## Work instruction:
Do any lines in the data below contain "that"? If so, copy every one of them.

----

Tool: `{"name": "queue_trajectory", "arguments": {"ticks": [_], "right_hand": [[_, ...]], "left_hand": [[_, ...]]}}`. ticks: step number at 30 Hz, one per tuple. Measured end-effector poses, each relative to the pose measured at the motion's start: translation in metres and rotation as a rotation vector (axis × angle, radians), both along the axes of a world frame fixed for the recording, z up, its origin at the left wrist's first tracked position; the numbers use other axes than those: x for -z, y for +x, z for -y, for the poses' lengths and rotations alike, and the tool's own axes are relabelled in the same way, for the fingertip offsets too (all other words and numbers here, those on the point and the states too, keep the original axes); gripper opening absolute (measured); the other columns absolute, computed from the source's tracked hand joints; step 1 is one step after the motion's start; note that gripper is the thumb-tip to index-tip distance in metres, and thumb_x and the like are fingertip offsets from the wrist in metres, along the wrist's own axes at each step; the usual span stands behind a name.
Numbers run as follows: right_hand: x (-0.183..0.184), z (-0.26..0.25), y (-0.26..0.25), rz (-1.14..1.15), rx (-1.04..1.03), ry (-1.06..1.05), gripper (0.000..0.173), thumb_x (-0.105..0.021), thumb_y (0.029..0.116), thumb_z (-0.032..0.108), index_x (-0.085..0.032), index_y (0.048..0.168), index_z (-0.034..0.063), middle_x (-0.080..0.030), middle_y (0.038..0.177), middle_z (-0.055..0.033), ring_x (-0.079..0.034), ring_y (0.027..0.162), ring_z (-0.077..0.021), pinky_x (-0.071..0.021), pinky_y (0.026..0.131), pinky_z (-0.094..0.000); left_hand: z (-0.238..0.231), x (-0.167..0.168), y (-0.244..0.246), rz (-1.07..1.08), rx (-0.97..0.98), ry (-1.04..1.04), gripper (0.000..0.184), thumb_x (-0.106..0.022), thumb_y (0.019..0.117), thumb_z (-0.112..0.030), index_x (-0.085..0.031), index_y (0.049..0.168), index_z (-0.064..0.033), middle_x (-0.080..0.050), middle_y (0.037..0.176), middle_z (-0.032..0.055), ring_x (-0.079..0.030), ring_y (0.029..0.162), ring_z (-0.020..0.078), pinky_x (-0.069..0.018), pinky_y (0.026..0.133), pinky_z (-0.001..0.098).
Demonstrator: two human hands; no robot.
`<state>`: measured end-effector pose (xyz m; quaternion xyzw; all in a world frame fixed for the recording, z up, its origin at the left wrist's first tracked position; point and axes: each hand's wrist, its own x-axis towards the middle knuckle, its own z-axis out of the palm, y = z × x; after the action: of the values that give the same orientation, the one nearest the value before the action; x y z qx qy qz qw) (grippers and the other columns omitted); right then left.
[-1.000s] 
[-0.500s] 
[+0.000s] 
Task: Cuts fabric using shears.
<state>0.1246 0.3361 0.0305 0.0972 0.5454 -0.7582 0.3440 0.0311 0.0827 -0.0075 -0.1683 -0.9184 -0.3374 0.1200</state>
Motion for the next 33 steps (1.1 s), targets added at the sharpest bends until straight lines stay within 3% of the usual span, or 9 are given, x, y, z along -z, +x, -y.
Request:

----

## Response area:
Tool: `{"name": "queue_trajectory", "arguments": {"ticks": [_], "right_hand": [[_, ...]], "left_hand": [[_, ...]]}}`. ticks: step number at 30 Hz, one per tuple. Measured end-effector poses, each relative to the pose measured at the motion's start: translation in metres and rotation as a rotation vector (axis × angle, radians), both along the axes of a world frame fixed for the recording, z up, its origin at the left wrist's first tracked position; the numbers use other axes than those: x for -z, y for +x, z for -y, for the poses' lengths and rotations alike, and the tool's own axes are relabelled in the same way, for the fingertip offsets too (all other words and numbers here, those on the point and the states too, keep the original axes); gripper opening absolute (measured); the other columns absolute, computed from the source's tracked hand joints; step 1 is one step after the motion's start; note that gripper is the thumb-tip to index-tip distance in metres, and thumb_x and the like are fingertip offsets from the wrist in metres, along the wrist's own axes at each step; the usual span stands behind a name.
`<state>`: measured end-effector pose (xyz m; quaternion xyzw; all in a world frame fixed for the recording, z up, its origin at the left wrist's first tracked position; point and axes: each hand's wrist, its own x-axis towards the middle knuckle, its own z-axis out of the palm, y = z × x; after the action: of the values that give the same orientation, the one nearest the value before the action; x y z qx qy qz qw) (grippers and the other columns omitted); right then left.

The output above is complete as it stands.